И еще одно дело совершил он: определил пухнувшего от голода Мосягина в работники к Ивану Порфирычу. Последний сперва прогнал явившегося к нему с просьбой Мосягина, но, поговорив с попом, не только принял мужика, но и самому о. Василию прислал тесу на постройку дома. А жене своей, вечно молчаливой и вечно беременной женщине, сказал:
– Помни мое слово: наделает делов этот поп.
– Каких делов? – равнодушно спросила жена.
– А таких. Только как по тому случаю, что мое дело сторона, я и молчу. А то бы… – Он неопределенно посмотрел в окно, на дорогу в губернский город.
И неизвестно откуда – с загадочных ли слов старосты, или из другого источника – по селу, а потом и дальше пошли смутные и тревожные слухи о знаменском попе. Как дымная гарь от далекого лесного пожара, они двигались медленно и глухо, и никто не замечал их прихода, и, только взглянув друг на друга и на потускневшее солнце, люди понимали, что пришло что-то новое, необычное и тревожное.
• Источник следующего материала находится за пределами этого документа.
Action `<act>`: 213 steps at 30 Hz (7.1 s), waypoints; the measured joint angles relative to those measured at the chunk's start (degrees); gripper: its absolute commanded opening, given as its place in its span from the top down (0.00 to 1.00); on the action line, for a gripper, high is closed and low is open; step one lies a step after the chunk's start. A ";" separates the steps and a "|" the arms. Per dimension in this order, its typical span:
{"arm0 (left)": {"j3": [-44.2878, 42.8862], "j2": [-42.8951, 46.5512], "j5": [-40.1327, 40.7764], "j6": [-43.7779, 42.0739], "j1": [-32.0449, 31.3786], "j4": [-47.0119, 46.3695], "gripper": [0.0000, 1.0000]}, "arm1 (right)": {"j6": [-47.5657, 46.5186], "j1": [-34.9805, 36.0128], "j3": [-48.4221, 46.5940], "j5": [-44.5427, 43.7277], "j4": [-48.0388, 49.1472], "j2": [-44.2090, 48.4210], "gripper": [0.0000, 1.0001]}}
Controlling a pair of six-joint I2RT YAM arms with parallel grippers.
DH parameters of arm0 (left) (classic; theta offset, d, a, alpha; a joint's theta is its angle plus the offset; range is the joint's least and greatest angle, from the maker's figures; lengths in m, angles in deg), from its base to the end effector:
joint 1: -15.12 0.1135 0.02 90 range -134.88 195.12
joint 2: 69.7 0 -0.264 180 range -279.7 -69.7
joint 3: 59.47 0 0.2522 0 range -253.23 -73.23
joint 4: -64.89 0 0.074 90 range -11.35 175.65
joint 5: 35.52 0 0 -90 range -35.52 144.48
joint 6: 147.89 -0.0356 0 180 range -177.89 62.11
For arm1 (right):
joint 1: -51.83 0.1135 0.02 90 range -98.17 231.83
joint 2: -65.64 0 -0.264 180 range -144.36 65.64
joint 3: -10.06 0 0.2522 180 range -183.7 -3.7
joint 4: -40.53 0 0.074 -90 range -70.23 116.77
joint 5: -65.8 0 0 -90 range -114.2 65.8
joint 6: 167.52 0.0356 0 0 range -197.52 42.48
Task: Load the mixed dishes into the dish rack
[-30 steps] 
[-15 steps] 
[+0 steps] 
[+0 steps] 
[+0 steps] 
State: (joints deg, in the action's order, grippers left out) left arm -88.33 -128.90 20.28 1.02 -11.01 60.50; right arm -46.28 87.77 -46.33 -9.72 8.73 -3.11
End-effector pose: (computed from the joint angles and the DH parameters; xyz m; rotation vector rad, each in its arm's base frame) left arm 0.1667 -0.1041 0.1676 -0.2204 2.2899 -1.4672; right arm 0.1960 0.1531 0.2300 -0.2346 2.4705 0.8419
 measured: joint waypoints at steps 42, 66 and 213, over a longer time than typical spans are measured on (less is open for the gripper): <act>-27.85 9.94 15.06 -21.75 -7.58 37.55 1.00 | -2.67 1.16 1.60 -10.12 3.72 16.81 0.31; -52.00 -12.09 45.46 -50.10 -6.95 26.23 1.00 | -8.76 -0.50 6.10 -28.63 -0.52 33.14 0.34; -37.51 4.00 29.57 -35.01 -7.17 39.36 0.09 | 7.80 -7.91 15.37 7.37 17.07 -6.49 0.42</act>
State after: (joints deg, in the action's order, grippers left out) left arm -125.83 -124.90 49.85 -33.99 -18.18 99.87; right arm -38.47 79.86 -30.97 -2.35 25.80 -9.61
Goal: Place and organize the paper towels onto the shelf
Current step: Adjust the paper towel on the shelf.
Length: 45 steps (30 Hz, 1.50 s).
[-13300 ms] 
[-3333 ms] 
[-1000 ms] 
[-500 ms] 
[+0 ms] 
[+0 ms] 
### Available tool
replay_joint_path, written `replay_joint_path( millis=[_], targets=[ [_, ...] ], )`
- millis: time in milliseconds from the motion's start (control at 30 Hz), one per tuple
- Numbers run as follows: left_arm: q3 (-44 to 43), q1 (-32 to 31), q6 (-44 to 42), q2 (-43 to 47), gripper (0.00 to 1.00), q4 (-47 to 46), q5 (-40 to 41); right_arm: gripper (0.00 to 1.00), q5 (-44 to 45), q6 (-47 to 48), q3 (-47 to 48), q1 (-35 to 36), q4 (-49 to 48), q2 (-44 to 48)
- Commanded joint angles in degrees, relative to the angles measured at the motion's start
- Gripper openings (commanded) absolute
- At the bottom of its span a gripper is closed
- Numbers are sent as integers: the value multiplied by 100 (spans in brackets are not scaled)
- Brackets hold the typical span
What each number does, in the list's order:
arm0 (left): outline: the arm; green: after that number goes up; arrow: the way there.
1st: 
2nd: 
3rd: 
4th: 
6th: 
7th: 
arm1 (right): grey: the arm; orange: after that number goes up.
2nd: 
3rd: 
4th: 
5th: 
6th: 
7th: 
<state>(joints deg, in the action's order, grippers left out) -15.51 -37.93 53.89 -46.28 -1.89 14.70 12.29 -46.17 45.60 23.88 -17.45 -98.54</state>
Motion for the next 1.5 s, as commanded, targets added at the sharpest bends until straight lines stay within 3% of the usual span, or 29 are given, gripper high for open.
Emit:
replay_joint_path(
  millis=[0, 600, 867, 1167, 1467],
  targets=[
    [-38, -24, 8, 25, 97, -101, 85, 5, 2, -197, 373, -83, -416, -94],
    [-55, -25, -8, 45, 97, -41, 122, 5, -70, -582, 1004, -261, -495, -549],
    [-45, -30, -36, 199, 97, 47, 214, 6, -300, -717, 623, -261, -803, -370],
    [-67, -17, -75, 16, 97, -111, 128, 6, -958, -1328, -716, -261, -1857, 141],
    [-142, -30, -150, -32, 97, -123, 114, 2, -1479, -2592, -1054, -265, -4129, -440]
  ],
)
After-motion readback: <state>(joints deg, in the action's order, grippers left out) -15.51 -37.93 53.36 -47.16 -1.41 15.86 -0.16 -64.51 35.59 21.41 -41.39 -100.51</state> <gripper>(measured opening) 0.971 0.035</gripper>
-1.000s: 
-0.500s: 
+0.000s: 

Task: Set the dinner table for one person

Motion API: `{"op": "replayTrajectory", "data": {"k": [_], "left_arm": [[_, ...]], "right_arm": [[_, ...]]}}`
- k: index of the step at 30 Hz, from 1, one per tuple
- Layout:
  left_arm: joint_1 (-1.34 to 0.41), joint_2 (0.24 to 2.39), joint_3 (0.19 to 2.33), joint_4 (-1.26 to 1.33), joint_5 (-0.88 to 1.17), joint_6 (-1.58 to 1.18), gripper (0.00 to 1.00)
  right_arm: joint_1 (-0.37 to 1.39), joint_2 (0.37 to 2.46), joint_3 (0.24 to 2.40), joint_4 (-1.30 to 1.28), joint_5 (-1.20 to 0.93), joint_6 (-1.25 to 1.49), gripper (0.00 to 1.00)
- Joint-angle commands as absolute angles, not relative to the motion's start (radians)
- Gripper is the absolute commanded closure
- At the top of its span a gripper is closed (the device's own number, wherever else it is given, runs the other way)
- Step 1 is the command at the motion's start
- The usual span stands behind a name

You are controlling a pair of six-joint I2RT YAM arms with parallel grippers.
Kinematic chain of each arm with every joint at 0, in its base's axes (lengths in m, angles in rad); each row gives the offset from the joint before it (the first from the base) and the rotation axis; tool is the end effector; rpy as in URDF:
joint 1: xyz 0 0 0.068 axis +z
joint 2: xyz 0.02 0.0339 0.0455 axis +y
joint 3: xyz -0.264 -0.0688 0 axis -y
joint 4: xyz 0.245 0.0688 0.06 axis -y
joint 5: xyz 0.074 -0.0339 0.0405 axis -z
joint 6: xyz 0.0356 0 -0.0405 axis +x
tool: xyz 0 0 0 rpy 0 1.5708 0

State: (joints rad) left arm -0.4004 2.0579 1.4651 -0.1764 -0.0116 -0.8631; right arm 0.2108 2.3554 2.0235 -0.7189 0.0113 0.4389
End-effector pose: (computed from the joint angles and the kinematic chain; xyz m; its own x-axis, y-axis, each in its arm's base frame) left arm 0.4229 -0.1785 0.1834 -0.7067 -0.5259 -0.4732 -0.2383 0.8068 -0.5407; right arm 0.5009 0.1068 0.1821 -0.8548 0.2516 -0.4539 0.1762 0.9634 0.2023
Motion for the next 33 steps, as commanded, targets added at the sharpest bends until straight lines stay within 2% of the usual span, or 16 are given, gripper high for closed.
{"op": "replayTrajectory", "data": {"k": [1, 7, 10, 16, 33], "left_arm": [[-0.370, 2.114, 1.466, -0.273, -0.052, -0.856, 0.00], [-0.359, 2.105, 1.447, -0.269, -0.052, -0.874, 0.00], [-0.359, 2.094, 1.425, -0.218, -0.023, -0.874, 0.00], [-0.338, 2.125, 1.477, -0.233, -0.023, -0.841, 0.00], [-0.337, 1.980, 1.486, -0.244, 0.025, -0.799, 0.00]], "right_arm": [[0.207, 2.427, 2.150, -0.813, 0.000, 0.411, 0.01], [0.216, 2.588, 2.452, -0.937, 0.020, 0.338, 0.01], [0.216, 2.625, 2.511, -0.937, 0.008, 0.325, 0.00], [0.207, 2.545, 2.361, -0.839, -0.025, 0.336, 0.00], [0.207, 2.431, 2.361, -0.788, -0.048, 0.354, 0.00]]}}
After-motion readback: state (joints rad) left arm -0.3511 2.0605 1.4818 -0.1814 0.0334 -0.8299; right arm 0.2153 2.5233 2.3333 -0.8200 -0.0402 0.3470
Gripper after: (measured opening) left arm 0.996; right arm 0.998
К половине октября был отстроен новый дом, но совсем отделать и покрыть крышею успели только половину; другая половина без стропил и наката, с пустыми незарамленными окнами, прицеплялась к жилой части, как скелет к живому человеку, и по ночам казалась покинутою и страшною. Новой обстановки о. Василий заводить не стал: среди голых бревенчатых стен, на которых не успели еще затвердеть янтарные капельки смолы, во всех четырех комнатах стояли две некрашеные табуретки, стол да постели. Глухая, бестолковая кухарка печи топила плохо, в комнатах всегда пахло дымом, и часто болела голова от угара, сизым облаком ползавшего по грязному исслеженному полу. И холодно было. В сильные морозы стекла изнутри покрывались белым слоем пушистого инея, и в доме царил холодный белый полусвет; на подоконниках намерзли с начала зимы огромные куски льда, и от них по полу тянулись водяные потоки. Даже неприхотливые мужики, приходившие к попу за требами, смущенно и виновато косились на убожество поповского жилья, а дьякон сердито назвал его «мерзостью запустения».
Когда о. Василий впервые вступил в новый дом, он долго и радостно ходил по пустым и холодным, как амбар, комнатам и весело сказал идиоту:
– Важно заживем мы с тобою, Василий!
Идиот облизнул губы длинным, как у животного, языком и загугукал прыгающими, однообразными и громкими звуками:
– Гу-гу! Гу-гу!
Ему было весело, и он смеялся. Но уже скоро он почувствовал холод, одиночество и скуку заброшенного жилища, сердился, кричал, бил себя по щекам и пробовал сползти на пол, но падал и больно ушибался. Временами он впадал в состояние тяжелого оцепенения, похожего на странную кошмарную задумчивость. Подперев голову тонкими длинными пальцами, слегка высунув кончик языка, он неподвижно смотрел перед собою из-под узеньких звериных век. И тогда чудилось, что он вовсе не идиот, что он думает что-то особенное, не похожее на мысли всех людей; и что он знает что-то тоже особенное, простое и загадочное, чего не знает никто из них. И думалось, глядя на его приплюснутый нос с широкими вывернутыми ноздрями, на его срезанный затылок, животной линией переходивший прямо в спину, что, если бы дать ему крепкие и быстрые ноги, он убежал бы в лес и зажил бы там таинственной лесной жизнью, полной игр, жестокости и темной лесной мудрости.